In each instance the court, promptly upon objection, fully and carefully admonished the jury to disregard the objectionable matter. In each instance, however, the court denied appellants' motion for mistrial. The implication that settlement had been attempted and the suggestion that liability However, the prompt and clear However, the prompt and clear admonition of the court removed the prejudicial effect of the errors (Downey v. Bay Cities Transit Co., 94 Cal.App.2d 373, 210 P.2d 713). Only in extreme cases will such an admonition fail to remove the effect of counsel's conduct (Tingley v. Times Mirror, 151 Cal. 1, 23, 89 P. 1097). Here the misconduct does not appear to be of that ‘willful or persistent nature’ which constitutes reversible error (Willoughby v. Zylstra, 5 Cal.App.2d 297, 302, 42 P.2d 685, 687). In our case, appellants' motion for new trial was denied, and we must give weight to the trial judge's view that the jury was not prejudicially influenced (Aydlott v. Key System Transit Co., 104 Cal.App. 621, 629, 286 P. 456; Music v. Southern Pacific Co., 91 Cal.App.2d 93, 98, 204 P.2d 422).
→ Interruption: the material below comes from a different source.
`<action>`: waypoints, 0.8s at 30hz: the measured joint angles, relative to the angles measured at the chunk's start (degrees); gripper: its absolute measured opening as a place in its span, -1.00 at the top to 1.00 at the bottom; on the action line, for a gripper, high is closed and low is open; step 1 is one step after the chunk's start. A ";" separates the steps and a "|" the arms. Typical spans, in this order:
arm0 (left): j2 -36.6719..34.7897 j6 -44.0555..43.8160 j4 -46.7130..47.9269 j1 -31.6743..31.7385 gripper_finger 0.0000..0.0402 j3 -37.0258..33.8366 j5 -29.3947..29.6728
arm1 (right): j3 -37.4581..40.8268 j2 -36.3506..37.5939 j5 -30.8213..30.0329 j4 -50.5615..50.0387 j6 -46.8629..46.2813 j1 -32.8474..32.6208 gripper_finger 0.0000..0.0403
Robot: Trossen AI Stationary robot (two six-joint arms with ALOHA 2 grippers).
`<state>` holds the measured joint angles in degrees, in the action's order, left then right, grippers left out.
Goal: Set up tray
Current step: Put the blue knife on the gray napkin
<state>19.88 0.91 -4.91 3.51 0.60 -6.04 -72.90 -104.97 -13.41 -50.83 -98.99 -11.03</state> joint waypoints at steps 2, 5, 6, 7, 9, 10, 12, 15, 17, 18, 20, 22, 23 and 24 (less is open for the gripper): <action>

Plaintiff concedes that the doctrine of res ipsa loquitur applies, but urges error in the form of the instruction. However, the instruction was in precisely the form modified and approved by our Supreme Court (Hardin v. San Jose City Lines, Inc., 41 Cal.2d 432, 260 P.2d 63). In a later instruction, the court said ‘if you find from all of the evidence, including the inference of negligence which arises from the happening of the accident, as you have been instructed,’ that the conductor was negligent, then the verdict should be against both conductor and corporation. Appellants argue that this amounted to an instruction that the accident did occur as claimed by respondent. However, the instruction on res ipsa loquitur had clearly specified that the doctrine should apply only if the jury found that, as plaintiff claimed, the train stopped abruptly and that plaintiff was injured by that accidental occurrence. The later reference to this instruction could have been phrased more aptly. However, this reference to the res ipsa inference was qualified by the phrase ‘as you have been instructed,’ and we are satisfied that the jury was not misled.

Appellants complain that the court permitted respondent to amend his complaint to allege negligent ‘maintenance and management,’ and then instructed that appellant corporation could be held liable even if appellant motorman were not. On the facts of this case, it is difficult to find error in the instruction. In any event, there was no prejudicial effect, since the jury held both defendants liable. Appellants assert other errors in the instructions, but these assignments are without substance. The instructions, read as a whole, are fair and accurate.

Judgment affirmed.

DRAPER, Justice.

KAUFMAN, P. J., and DOOLING, J., concur.